The Temple alleged that in March 2020, former church members David Johnson and Mickey Meeham hacked into the Fb internet pages and exceeded their authorization by taking away all Temple-accredited administrators from the account apart from the other defendants named in the match.
Meeham was accused of shifting the name of the TST WA allies web page to “Evergreen Memes for Queer Satanic Good friends” and uploading a put up stating that the web page was “no for a longer time affiliated with The Satanic Temple.”
Recommendations that the Washington Chapter experienced supported “ableism, misogyny, and racism,” transphobia, and law enforcement brutality ended up allegedly included to the webpage by Meeham.
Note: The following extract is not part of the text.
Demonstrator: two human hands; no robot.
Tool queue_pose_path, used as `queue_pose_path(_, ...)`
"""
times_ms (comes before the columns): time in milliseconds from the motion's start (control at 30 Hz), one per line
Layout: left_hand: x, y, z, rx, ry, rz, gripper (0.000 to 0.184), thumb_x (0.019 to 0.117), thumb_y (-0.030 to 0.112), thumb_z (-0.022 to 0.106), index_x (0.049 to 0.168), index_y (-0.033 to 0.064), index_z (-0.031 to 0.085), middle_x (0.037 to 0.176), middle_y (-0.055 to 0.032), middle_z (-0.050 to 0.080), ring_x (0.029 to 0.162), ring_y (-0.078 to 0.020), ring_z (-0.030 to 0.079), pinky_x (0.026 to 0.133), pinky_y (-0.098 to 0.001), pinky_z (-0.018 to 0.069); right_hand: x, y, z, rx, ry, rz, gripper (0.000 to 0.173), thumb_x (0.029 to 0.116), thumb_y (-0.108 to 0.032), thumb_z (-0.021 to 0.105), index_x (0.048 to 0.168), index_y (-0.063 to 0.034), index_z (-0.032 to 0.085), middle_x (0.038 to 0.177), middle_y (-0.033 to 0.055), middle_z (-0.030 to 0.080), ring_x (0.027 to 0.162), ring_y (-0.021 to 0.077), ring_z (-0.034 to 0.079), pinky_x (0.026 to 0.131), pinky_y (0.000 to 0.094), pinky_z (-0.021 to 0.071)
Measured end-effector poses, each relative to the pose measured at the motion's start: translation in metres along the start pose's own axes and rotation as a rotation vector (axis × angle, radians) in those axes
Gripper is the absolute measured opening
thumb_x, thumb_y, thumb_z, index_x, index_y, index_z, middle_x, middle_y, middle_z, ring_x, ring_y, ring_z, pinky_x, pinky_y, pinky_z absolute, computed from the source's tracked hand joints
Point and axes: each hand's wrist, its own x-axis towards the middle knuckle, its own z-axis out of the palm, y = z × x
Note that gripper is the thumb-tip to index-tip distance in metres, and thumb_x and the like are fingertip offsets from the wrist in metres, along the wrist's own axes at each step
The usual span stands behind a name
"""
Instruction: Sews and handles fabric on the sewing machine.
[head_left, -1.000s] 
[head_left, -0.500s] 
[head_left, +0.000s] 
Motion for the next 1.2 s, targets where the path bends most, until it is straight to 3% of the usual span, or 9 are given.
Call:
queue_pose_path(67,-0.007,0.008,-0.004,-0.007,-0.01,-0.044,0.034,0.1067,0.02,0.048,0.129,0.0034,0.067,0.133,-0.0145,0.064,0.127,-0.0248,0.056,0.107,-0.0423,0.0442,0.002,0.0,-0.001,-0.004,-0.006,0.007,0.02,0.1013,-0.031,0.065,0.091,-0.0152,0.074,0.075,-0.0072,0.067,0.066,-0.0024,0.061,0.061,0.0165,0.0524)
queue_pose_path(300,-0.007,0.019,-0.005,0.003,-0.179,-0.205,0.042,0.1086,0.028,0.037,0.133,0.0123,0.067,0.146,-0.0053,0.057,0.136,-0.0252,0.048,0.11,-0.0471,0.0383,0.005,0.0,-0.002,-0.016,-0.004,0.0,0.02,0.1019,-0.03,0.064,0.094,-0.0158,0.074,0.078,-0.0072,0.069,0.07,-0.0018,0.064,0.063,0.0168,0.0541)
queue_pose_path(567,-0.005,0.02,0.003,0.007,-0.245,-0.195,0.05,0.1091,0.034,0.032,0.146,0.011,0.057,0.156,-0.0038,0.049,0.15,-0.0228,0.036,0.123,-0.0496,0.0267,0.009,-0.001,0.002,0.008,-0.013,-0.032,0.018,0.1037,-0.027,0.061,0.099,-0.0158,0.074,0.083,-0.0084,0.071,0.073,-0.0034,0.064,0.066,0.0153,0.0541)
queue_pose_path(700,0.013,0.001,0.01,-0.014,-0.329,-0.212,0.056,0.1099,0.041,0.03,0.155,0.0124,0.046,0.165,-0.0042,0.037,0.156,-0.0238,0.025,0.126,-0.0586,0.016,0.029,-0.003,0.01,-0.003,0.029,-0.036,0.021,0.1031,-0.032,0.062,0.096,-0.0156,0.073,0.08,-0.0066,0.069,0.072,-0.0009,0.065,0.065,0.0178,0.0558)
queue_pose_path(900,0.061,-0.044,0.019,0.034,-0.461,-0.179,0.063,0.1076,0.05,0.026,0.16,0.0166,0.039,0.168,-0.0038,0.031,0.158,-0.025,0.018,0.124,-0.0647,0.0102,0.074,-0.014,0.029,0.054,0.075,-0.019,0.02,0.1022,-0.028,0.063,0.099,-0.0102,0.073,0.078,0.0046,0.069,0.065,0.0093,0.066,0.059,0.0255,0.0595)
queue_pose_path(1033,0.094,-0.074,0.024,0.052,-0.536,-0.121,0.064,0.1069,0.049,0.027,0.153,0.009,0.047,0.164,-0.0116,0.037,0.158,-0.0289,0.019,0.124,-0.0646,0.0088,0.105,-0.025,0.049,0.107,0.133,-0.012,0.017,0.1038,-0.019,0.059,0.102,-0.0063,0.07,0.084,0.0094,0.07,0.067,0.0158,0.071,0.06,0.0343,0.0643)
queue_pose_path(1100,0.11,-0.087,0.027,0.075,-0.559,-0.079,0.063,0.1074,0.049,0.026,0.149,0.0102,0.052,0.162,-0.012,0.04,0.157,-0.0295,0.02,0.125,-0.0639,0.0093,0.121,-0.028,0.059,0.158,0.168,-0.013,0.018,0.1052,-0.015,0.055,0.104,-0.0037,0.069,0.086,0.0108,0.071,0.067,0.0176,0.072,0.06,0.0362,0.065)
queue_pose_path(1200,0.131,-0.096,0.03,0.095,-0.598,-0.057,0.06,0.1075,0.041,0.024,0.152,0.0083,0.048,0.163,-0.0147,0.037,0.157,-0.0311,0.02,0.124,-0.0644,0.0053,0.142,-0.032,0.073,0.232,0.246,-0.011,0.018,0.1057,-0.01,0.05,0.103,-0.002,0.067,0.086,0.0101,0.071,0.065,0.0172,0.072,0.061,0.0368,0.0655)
The Temple claimed that times after Meeham’s alleged actions, Johnson logged into the chapter’s primary Facebook website page, modified the contents, taken off Temple-accredited directors, and posted false statements about the church.
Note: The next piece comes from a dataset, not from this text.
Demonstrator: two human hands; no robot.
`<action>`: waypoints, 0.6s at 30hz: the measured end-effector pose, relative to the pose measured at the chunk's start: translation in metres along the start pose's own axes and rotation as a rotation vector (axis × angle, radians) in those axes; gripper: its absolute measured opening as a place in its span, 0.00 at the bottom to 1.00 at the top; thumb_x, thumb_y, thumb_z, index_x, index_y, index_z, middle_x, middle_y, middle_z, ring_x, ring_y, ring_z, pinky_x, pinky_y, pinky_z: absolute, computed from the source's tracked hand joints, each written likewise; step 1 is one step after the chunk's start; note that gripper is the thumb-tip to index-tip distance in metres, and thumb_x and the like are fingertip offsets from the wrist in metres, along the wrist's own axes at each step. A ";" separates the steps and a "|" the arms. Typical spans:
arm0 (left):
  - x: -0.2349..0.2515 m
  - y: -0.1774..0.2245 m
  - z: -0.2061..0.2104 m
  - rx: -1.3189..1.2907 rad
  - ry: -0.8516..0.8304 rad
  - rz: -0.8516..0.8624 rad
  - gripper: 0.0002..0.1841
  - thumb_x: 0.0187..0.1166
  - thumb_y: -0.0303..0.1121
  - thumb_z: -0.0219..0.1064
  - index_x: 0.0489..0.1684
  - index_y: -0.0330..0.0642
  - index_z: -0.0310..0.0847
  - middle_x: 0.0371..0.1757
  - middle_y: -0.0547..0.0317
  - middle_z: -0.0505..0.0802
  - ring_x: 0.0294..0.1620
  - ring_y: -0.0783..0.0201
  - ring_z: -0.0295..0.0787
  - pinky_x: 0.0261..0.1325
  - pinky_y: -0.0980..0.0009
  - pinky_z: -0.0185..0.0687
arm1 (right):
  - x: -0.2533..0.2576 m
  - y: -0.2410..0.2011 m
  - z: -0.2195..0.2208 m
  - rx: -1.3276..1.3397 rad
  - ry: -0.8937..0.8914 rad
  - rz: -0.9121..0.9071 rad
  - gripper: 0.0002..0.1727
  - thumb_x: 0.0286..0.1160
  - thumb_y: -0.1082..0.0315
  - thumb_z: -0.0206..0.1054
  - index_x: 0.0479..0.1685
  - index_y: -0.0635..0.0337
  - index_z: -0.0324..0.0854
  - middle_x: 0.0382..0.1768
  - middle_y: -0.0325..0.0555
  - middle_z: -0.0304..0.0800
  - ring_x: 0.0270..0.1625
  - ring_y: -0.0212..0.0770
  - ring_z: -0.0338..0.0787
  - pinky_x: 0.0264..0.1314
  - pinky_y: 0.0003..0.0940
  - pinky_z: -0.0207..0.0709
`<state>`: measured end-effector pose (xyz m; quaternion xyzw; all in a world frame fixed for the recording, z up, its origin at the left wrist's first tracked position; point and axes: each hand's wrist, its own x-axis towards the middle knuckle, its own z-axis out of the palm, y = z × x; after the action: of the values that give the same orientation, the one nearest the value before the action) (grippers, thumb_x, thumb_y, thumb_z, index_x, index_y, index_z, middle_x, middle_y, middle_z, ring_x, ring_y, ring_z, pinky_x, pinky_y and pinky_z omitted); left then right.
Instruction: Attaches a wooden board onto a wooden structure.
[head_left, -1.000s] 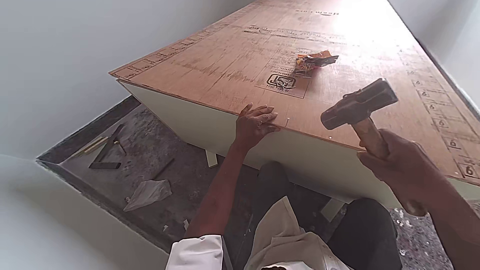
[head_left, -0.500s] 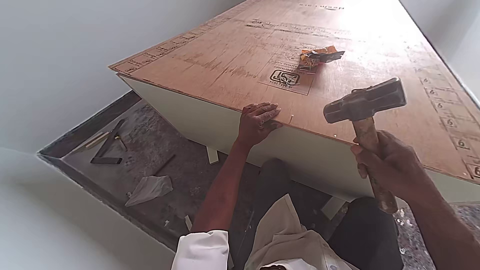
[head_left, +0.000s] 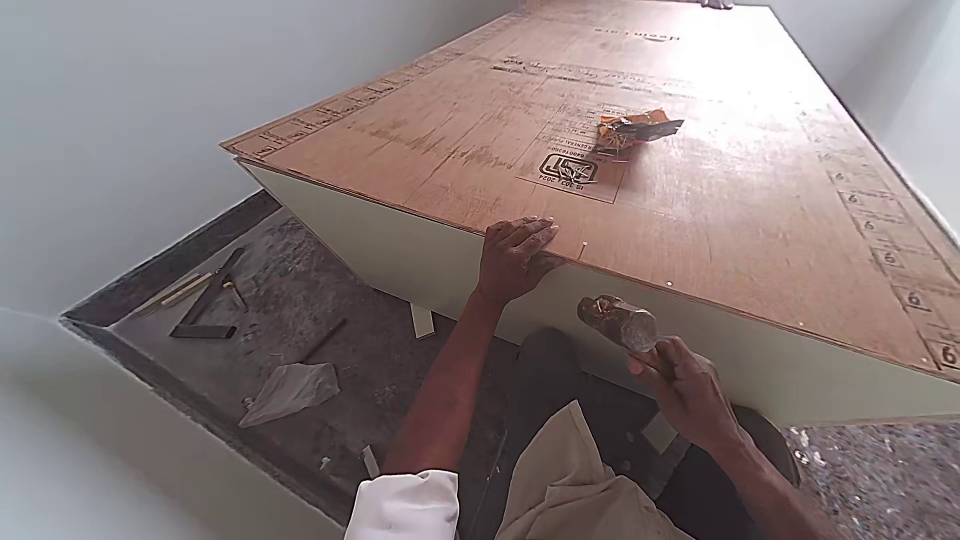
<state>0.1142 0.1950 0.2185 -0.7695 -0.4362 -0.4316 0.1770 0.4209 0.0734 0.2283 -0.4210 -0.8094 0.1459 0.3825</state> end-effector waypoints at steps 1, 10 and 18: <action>-0.001 0.000 0.000 0.008 -0.003 0.000 0.31 0.85 0.62 0.54 0.63 0.47 0.92 0.69 0.57 0.92 0.72 0.55 0.86 0.75 0.53 0.69 | -0.003 0.000 0.003 -0.009 -0.008 -0.025 0.29 0.85 0.41 0.58 0.44 0.64 0.83 0.25 0.43 0.85 0.25 0.28 0.82 0.29 0.21 0.76; 0.000 -0.001 0.003 0.021 0.007 -0.007 0.33 0.83 0.65 0.53 0.60 0.47 0.93 0.68 0.55 0.93 0.70 0.55 0.87 0.74 0.52 0.70 | 0.010 -0.005 0.005 -0.054 0.298 -0.112 0.27 0.84 0.45 0.63 0.53 0.66 0.85 0.34 0.48 0.92 0.35 0.28 0.88 0.39 0.20 0.81; -0.002 -0.002 0.007 0.027 0.049 0.004 0.33 0.84 0.66 0.52 0.59 0.49 0.94 0.67 0.57 0.93 0.72 0.55 0.85 0.73 0.52 0.71 | 0.029 -0.008 -0.048 0.702 0.588 0.186 0.31 0.78 0.27 0.52 0.40 0.44 0.80 0.18 0.22 0.84 0.15 0.25 0.82 0.14 0.22 0.79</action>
<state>0.1153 0.1998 0.2131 -0.7571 -0.4359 -0.4442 0.1988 0.4420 0.0870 0.2792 -0.3603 -0.5270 0.3191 0.7004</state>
Johnson allegedly accused the management of the Temple of remaining “cozy with the alt-ideal,” and “insufficiently leftist.” He was more accused of switching the Temple’s profile description in their Twitter account and “next a range of extremist teams to build a phony effect of affiliation in between The Satanic Temple and extremism.”
Defendant Leah Fishbaugh was accused of altering the password, recovery email, and phone amount affiliated with the Temple’s Google accounts.
The Temple has given that recovered access to its Twitter and Google accounts but was unable to get well entry to the Facebook internet pages.
Choose Richard A. Jones dismissed the Temple’s lawsuit on February 26, soon after concluding that “post-area paths” or “vanity URLs” aren’t regarded as “domain names” below the Anti-Cybersquatting Customer Protection Act.